== About this task ==
From first line to last, write out the data precisely as shown.

== Data shown ==
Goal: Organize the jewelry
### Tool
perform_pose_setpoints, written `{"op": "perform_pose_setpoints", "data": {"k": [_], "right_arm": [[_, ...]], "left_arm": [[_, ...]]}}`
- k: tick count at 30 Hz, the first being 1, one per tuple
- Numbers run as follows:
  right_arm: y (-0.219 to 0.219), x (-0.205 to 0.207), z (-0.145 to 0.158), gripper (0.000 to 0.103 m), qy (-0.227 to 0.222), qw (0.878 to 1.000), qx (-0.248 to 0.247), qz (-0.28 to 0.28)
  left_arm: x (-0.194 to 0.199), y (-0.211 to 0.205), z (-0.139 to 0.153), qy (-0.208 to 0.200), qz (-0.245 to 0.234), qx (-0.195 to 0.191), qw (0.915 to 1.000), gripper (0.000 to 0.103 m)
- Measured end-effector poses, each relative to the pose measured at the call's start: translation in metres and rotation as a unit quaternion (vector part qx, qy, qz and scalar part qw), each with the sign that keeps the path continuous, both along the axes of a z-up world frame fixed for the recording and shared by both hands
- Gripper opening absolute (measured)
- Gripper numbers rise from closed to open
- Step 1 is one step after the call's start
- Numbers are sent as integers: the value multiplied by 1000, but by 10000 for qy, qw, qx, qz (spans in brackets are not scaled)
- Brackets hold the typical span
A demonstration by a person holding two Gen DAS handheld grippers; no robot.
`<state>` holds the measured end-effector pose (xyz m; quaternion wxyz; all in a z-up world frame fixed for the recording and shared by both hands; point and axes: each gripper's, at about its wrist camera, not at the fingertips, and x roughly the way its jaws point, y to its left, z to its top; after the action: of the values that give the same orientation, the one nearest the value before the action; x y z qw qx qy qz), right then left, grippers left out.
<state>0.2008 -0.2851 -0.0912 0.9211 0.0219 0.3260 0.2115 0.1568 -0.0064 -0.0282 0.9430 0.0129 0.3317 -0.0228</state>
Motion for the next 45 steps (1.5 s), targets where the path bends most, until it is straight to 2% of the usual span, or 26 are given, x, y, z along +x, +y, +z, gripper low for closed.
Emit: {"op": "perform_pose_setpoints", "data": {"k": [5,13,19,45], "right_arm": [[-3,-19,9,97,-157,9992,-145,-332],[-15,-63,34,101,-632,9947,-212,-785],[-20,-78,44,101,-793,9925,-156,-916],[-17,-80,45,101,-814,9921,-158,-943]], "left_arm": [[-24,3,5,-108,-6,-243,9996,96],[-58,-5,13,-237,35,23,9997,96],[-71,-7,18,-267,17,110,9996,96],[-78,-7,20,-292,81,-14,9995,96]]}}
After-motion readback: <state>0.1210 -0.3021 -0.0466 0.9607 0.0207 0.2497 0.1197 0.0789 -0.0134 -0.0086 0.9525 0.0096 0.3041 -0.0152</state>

== Answer space ==
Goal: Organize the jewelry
### Tool
perform_pose_setpoints, written `{"op": "perform_pose_setpoints", "data": {"k": [_], "right_arm": [[_, ...]], "left_arm": [[_, ...]]}}`
- k: tick count at 30 Hz, the first being 1, one per tuple
- Numbers run as follows:
  right_arm: y (-0.219 to 0.219), x (-0.205 to 0.207), z (-0.145 to 0.158), gripper (0.000 to 0.103 m), qy (-0.227 to 0.222), qw (0.878 to 1.000), qx (-0.248 to 0.247), qz (-0.28 to 0.28)
  left_arm: x (-0.194 to 0.199), y (-0.211 to 0.205), z (-0.139 to 0.153), qy (-0.208 to 0.200), qz (-0.245 to 0.234), qx (-0.195 to 0.191), qw (0.915 to 1.000), gripper (0.000 to 0.103 m)
- Measured end-effector poses, each relative to the pose measured at the call's start: translation in metres and rotation as a unit quaternion (vector part qx, qy, qz and scalar part qw), each with the sign that keeps the path continuous, both along the axes of a z-up world frame fixed for the recording and shared by both hands
- Gripper opening absolute (measured)
- Gripper numbers rise from closed to open
- Step 1 is one step after the call's start
- Numbers are sent as integers: the value multiplied by 1000, but by 10000 for qy, qw, qx, qz (spans in brackets are not scaled)
- Brackets hold the typical span
A demonstration by a person holding two Gen DAS handheld grippers; no robot.
`<state>` holds the measured end-effector pose (xyz m; quaternion wxyz; all in a z-up world frame fixed for the recording and shared by both hands; point and axes: each gripper's, at about its wrist camera, not at the fingertips, and x roughly the way its jaws point, y to its left, z to its top; after the action: of the values that give the same orientation, the one nearest the value before the action; x y z qw qx qy qz), right then left, grippers left out.
<state>0.2008 -0.2851 -0.0912 0.9211 0.0219 0.3260 0.2115 0.1568 -0.0064 -0.0282 0.9430 0.0129 0.3317 -0.0228</state>
Motion for the next 45 steps (1.5 s), targets where the path bends most, until it is straight to 2% of the usual span, or 26 are given, x, y, z along +x, +y, +z, gripper low for closed.
Emit: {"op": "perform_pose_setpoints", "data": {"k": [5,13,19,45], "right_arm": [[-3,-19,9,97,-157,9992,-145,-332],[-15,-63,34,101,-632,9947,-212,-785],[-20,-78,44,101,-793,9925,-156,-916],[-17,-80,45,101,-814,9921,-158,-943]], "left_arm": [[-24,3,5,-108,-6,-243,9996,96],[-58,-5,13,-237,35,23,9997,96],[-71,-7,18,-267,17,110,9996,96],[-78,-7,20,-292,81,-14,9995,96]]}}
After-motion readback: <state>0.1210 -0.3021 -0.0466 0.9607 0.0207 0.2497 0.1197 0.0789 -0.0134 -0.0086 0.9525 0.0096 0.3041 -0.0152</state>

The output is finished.